It never looks quite right. On any sunny afternoon in Manhattan’s wealthy Upper West, there are swarms of black nannies pushing young white children in strollers.

At a glance, it’s a deep south plantation fantasy, minus the tobacco fields, bullwhips and chains. But we’re in the north of America. And the north beat the south because of slavery.
Is it a status symbol to possess a black nanny? Is there a modern mammy conspiracy?
Black nannies are in high demand in New York. People eye off others’ “good” black nannies with envy. They make plans to inherit them from families once children have grown.
You never, ever, see white nannies in this neck of the woods.
A black nurse named Betty, having a lunch break on a bench in Riverside Park, admits that the sight of black nannies with white kids is so commonplace she never thinks about it.

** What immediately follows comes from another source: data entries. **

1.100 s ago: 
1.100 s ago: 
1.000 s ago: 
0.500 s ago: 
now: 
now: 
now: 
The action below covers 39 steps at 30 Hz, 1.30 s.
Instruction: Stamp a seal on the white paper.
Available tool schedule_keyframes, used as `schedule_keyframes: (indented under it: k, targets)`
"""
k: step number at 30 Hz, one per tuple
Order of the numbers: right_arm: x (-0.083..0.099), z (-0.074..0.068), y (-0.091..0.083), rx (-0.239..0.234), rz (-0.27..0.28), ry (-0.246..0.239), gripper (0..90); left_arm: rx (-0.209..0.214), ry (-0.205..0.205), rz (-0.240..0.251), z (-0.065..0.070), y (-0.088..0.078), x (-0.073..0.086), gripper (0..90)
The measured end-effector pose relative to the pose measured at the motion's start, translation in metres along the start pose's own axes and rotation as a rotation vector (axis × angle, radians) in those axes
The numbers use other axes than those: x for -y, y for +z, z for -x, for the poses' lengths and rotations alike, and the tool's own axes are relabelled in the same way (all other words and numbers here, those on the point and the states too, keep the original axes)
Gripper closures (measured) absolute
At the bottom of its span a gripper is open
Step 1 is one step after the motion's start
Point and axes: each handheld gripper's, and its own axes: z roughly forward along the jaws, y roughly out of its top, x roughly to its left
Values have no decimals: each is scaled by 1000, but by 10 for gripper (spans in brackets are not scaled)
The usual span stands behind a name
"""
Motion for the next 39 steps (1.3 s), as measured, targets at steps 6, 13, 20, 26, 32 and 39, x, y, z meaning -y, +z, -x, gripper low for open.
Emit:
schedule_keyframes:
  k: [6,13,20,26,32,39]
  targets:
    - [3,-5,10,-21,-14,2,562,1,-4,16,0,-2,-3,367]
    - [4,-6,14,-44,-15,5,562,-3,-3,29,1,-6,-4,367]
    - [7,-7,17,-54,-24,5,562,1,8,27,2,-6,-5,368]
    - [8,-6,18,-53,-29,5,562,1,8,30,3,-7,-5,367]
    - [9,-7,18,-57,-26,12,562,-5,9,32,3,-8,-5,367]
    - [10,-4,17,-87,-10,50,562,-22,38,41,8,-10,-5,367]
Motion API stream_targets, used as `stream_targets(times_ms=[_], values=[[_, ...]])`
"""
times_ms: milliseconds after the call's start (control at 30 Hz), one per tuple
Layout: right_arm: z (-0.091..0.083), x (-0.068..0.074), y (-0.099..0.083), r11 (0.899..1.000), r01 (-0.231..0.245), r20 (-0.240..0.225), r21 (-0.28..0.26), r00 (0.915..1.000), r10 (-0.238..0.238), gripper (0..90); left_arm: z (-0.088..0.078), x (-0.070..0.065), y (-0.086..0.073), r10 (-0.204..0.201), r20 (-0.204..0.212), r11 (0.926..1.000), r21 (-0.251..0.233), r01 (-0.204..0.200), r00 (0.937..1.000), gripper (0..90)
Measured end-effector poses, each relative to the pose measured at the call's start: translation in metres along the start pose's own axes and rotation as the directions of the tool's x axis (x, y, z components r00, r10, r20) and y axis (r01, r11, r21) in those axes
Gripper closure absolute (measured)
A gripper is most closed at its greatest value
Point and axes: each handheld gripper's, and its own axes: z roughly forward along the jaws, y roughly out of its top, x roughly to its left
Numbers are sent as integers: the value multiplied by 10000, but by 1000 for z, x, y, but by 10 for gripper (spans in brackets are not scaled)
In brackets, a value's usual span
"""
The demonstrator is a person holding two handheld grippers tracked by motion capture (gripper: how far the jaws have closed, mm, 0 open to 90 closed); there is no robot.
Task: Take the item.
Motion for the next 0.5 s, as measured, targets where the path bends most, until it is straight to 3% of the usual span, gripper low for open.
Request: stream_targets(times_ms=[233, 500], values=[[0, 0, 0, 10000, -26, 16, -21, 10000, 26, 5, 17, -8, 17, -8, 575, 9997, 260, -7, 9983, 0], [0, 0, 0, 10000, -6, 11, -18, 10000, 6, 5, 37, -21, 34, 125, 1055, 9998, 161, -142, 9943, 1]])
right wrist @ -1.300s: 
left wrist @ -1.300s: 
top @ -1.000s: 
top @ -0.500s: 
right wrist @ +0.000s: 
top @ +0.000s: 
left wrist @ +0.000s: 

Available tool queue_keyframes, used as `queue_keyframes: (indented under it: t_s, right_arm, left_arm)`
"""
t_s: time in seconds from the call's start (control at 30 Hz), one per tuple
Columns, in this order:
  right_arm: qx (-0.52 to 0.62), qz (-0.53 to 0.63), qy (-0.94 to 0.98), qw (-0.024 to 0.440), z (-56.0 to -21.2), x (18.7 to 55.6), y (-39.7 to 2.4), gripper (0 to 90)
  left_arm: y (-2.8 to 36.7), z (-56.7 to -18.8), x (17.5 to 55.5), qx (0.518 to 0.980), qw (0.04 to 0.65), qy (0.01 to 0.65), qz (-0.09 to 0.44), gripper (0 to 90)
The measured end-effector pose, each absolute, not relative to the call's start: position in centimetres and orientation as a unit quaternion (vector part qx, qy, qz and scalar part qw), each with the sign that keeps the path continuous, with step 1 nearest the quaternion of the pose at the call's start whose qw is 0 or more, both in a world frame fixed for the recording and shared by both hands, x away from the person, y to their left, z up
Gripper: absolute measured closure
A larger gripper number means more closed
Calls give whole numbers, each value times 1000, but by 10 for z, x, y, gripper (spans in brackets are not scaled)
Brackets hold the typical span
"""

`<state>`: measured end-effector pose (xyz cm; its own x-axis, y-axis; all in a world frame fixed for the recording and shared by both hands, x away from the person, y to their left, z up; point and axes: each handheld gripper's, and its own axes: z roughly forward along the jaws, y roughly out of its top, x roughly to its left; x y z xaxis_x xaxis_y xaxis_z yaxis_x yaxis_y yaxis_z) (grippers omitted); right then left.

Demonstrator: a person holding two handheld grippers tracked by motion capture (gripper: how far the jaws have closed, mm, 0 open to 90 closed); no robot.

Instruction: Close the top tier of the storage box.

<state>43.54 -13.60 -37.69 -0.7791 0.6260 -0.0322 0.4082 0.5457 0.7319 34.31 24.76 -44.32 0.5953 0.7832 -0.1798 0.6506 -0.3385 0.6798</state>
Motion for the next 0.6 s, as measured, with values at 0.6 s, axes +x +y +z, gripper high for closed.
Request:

“From the beginning of the time they brought slaves over, black women have been taking care of white women’s children,” says Betty. “Cooking, cleaning, babysitting and even nursing (breastfeeding) their babies.
“It’s been going on so long, it’s a hard habit to break.”
Last year, 140 years after the end of slavery, New York State finally passed its “Nanny Bill”, giving domestic workers pay and holiday rights.
Betty says if there is a mammy thing going on in New York, it’s because white people are too uptight, having convinced themselves that they are depressed and stressed.
Black women are seen as strong, gentle and capable.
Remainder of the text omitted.